You can see it from space, a massive spiral carved into the mountains. Every day, trucks the size of houses carry 450,000 tons of rock out of this pit. 

They’ve been mining here since 1906, and the pit keeps getting bigger. In 2013, one of the walls collapsed in the largest non-volcanic landslide in North America’s history. 165 million tons of rock slid into the pit.

The mine will eventually stop expanding, but that won’t happen for decades. Until then, the pit grows deeper and wider every single day.

The Sarychev Peak Crater Punches Through the Clouds

Flickr/vanderkroew

The Kuril Islands contain dozens of volcanic craters, but Sarychev Peak stands out. When this volcano erupts, the crater vents with such force that it punches through weather systems. 

Satellite photos captured an eruption in 2009 that created a clear circle in the clouds above the volcano. The crater itself drops hundreds of feet into the volcanic cone, with a small lava lake at the bottom that rises and falls with the volcano’s activity. 

Steam vents constantly, and the sulfur deposits paint the crater walls yellow and orange. This volcano erupts regularly, usually without warning. 

The crater grows a bit deeper with each eruption as the explosion blasts away more rock.

Devil’s Sinkhole Hosts Millions of Bats

Flickr/gentilcore

Texas Hill Country hides a vertical cave that drops 400 feet straight down into darkness. The Devil’s Sinkhole measures 40 feet wide at the surface but expands into a massive chamber below. 

The opening looks small until you realize how far down it goes. Three million Mexican free-tailed bats live in the cave. 

Every evening at sunset, they spiral up and out in a tornado-like formation that lasts for hours. The bats fly up through the narrow opening in a streaming column that looks like smoke rising from the earth.

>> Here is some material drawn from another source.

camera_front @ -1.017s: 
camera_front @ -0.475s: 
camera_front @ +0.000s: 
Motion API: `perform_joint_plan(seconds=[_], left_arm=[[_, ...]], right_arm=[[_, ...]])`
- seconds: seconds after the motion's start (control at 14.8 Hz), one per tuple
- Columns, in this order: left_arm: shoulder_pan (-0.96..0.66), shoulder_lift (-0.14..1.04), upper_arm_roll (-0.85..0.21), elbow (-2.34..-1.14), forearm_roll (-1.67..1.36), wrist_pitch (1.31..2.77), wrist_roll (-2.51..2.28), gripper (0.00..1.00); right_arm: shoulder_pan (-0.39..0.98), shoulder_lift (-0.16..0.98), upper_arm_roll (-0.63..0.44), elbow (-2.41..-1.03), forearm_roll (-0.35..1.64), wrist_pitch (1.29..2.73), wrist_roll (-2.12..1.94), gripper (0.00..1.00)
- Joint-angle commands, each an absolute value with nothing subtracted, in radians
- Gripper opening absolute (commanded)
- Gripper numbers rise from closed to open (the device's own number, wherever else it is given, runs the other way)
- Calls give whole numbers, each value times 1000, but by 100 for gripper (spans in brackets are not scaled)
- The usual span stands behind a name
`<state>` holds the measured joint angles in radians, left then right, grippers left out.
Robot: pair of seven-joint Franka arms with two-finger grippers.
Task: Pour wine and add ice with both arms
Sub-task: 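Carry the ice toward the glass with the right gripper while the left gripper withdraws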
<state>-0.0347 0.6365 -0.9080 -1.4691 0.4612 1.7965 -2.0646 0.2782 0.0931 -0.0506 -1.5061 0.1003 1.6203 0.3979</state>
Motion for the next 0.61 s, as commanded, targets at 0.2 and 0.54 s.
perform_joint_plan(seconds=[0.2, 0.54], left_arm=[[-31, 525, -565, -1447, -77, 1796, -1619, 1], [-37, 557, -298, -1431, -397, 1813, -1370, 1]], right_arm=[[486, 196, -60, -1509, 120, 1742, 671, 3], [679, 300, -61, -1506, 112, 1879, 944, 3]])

The cave continues deeper than the main chamber, but the passages become too dangerous to explore. The ecosystem in that darkness remains mostly unknown.

Mount Tambora’s Crater Changed History

Flickr/159904211@N07

The 1815 eruption of Mount Tambora in Indonesia was the most powerful volcanic explosion in recorded history. The eruption killed over 70,000 people directly and changed global weather patterns for years. 

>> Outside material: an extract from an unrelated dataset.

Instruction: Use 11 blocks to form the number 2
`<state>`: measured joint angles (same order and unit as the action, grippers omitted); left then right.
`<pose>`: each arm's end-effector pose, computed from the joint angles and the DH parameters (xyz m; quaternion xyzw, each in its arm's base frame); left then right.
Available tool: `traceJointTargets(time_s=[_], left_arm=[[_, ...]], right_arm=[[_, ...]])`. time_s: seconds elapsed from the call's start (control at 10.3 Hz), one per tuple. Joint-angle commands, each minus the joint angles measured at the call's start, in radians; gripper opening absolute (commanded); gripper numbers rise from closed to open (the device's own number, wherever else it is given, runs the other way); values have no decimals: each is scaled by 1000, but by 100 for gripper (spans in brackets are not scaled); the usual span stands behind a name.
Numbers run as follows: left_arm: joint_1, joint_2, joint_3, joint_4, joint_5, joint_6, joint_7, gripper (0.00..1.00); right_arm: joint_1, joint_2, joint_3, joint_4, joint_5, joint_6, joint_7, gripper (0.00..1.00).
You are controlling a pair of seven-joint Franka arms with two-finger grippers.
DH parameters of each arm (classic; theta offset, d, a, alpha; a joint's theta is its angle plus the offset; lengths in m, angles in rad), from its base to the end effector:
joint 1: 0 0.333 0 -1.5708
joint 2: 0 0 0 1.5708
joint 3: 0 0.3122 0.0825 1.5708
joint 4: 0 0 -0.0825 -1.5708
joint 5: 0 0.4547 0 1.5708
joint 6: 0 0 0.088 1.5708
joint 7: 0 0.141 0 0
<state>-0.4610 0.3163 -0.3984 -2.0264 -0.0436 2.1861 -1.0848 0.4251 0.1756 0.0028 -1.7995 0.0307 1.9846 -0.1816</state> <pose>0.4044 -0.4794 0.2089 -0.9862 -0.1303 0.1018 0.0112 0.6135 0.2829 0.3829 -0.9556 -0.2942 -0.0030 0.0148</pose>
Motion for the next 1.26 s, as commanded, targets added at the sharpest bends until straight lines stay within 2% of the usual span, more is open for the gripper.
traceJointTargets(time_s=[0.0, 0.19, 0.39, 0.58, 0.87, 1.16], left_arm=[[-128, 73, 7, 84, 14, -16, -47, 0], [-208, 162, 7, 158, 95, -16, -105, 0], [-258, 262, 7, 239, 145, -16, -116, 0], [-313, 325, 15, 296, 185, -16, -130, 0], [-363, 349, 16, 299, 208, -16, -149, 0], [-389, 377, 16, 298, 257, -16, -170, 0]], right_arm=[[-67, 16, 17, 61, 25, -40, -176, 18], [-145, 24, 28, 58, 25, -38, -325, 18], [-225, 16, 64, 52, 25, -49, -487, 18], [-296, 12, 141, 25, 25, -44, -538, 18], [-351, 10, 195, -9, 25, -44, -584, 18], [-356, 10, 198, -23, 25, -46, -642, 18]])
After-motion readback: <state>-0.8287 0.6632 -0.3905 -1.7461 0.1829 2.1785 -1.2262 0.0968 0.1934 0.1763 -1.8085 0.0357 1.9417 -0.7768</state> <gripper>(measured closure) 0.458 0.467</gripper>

It created “The Year Without a Summer” in 1816, causing crop failures and famine worldwide. The explosion blew 4,000 feet off the mountain’s peak and created a crater four miles wide. 

The crater is deep enough that it now contains a lake, but the walls drop so steeply that climbing them is deadly. The volcano is still active. 

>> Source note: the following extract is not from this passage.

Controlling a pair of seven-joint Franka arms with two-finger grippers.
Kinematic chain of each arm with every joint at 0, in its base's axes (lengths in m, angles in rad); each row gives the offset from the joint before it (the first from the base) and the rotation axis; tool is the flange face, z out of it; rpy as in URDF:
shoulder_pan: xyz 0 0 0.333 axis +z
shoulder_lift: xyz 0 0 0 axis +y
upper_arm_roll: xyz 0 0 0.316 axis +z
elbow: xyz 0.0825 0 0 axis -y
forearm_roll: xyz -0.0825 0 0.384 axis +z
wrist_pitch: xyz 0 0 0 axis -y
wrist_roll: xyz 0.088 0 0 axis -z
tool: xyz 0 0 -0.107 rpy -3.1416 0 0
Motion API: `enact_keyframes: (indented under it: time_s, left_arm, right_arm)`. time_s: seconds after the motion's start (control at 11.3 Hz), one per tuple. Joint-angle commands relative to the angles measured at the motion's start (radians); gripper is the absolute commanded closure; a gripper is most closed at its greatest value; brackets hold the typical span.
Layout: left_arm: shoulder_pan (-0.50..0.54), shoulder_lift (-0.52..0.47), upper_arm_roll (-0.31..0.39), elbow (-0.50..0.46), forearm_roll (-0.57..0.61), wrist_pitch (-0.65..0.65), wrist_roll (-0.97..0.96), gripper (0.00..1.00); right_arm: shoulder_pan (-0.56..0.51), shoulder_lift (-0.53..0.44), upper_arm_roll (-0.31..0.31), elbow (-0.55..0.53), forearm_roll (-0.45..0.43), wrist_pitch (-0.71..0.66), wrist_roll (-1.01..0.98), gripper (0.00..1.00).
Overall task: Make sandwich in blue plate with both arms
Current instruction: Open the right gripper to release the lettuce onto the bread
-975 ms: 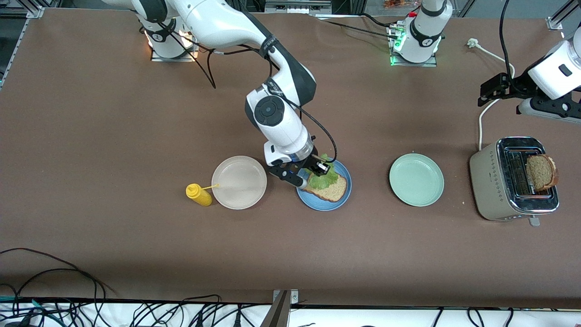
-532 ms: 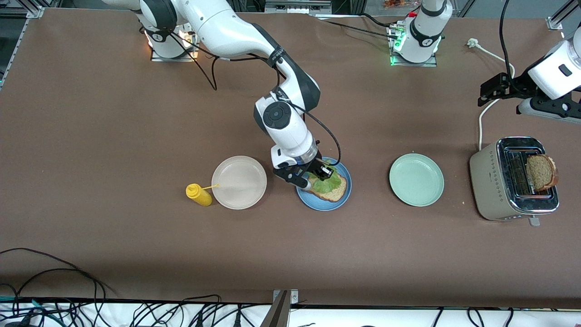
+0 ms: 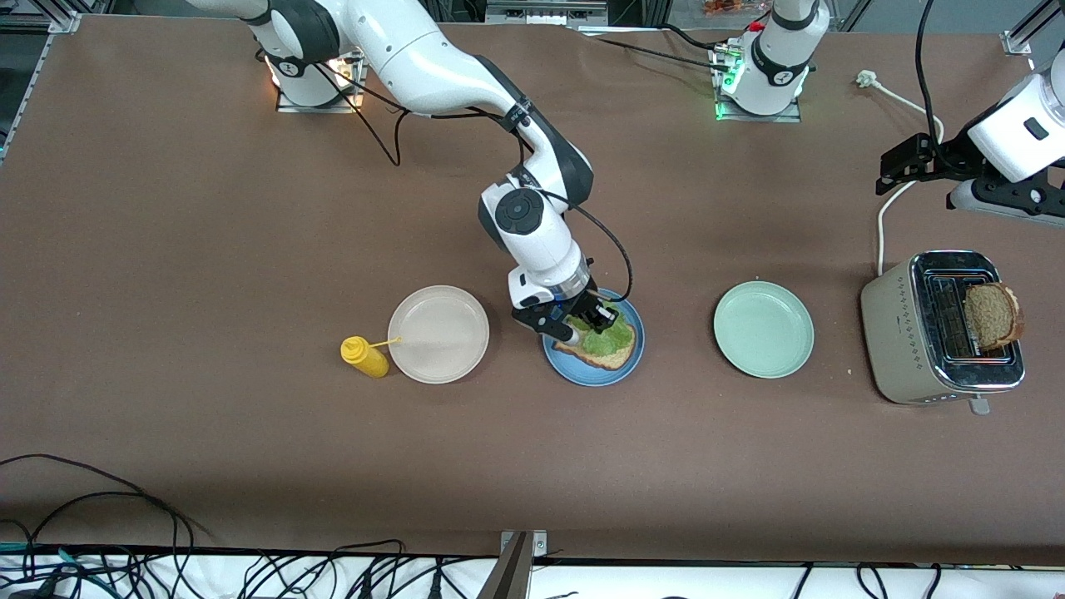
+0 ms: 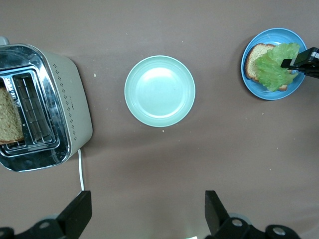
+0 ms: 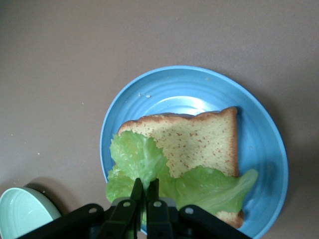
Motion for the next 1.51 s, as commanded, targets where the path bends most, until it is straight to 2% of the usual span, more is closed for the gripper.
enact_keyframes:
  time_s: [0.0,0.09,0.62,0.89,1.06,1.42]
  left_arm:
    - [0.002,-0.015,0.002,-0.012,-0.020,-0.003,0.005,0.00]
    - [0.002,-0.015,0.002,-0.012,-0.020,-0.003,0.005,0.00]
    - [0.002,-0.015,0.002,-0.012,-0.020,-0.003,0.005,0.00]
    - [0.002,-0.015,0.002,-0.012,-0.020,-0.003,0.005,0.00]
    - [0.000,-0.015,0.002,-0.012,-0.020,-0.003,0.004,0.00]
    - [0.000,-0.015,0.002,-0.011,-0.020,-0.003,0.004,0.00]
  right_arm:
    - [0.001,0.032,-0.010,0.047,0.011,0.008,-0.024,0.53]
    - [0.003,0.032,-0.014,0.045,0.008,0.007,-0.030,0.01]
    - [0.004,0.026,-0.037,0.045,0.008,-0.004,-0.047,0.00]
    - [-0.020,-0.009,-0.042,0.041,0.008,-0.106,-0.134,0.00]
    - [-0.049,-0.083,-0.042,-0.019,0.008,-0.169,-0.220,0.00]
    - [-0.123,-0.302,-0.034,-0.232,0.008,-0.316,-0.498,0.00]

The crater continues to vent gases, and scientists monitor it constantly for signs of another major eruption. Nobody knows when Tambora might blow again, but when it does, the crater will get even deeper.

The Weight of Empty Space

Unsplash/jballem

These formations scattered across the planet share something beyond their size. They all represent absence, void spaces carved into or opened up from the earth. 

Standing at their edges forces a confrontation with scale that makes you feel impossibly small. The terrifying part isn’t just their depth or their sudden appearance. 

It’s what they represent about the world we live in. The solid ground beneath your feet is temporary, breakable, hollowed out by forces we barely understand. 

Every one of these chasms started as stable ground once. Now they’re dropping into darkness that could swallow entire cities.

You walk away from these places changed, more aware that the earth isn’t the solid, permanent foundation we pretend it is. It’s dynamic, volatile, and full of empty spaces waiting to open.